Every line in the listing below from the one with "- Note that" through the one with "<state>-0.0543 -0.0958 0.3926" is to be reproduced exactly, both ends included; leave out the rest.

○ ○ ○ ○ ○

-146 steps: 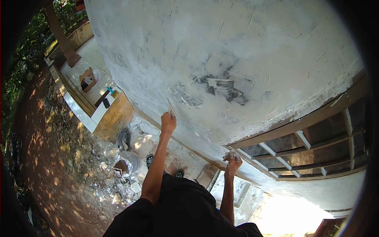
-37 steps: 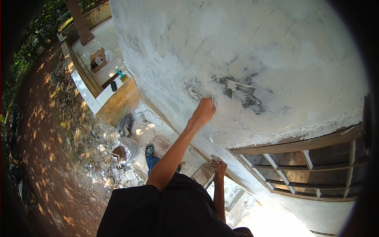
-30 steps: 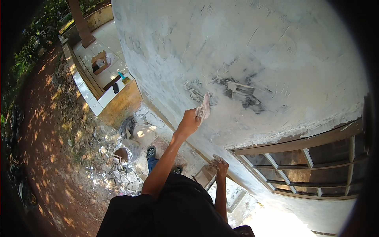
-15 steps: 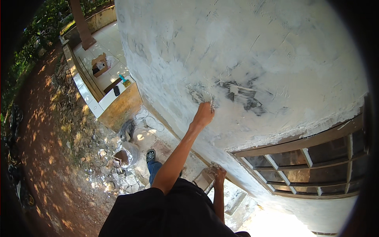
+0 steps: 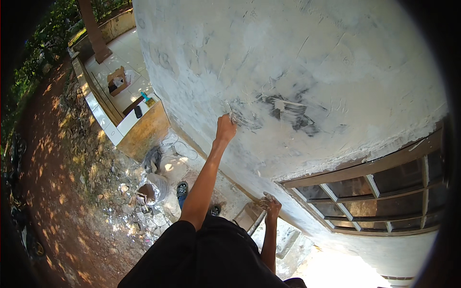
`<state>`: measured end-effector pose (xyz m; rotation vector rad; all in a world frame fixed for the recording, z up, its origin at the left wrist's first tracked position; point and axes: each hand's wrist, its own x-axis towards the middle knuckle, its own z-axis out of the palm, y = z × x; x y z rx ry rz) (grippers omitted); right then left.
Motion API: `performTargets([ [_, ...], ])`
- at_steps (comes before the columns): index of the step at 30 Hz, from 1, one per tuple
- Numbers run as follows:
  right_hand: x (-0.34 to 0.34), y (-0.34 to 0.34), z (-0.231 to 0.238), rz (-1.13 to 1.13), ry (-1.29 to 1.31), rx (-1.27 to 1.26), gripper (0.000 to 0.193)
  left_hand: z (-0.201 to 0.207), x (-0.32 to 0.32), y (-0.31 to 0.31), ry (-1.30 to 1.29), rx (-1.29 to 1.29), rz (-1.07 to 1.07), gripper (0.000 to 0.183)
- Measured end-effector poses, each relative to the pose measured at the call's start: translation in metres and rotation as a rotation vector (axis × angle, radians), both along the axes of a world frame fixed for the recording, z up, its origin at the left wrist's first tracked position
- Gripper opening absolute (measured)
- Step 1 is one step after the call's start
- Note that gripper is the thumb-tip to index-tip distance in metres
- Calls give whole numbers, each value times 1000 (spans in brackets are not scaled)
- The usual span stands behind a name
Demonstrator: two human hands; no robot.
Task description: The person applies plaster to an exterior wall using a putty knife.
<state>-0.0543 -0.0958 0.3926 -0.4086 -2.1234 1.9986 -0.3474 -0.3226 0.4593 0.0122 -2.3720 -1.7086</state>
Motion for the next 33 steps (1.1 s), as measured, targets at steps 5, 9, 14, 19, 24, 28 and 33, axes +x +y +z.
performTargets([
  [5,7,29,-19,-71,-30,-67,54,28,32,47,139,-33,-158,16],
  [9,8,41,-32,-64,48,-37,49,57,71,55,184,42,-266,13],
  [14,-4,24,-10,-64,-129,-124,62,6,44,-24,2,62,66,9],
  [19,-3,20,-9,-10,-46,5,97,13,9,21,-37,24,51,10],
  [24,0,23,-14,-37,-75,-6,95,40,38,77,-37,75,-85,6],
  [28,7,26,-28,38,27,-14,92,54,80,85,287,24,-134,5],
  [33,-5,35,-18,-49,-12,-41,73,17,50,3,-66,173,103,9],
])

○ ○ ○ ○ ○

[Exercise solution]
- Note that gripper is the thumb-tip to index-tip distance in metres
- Calls give whole numbers, each value times 1000 (spans in brackets are not scaled)
- The usual span stands behind a name
Demonstrator: two human hands; no robot.
Task description: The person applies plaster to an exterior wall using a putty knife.
<state>-0.0543 -0.0958 0.3926 -0.4086 -2.1234 1.9986 -0.3474 -0.3226 0.4593 0.0122 -2.3720 -1.7086</state>

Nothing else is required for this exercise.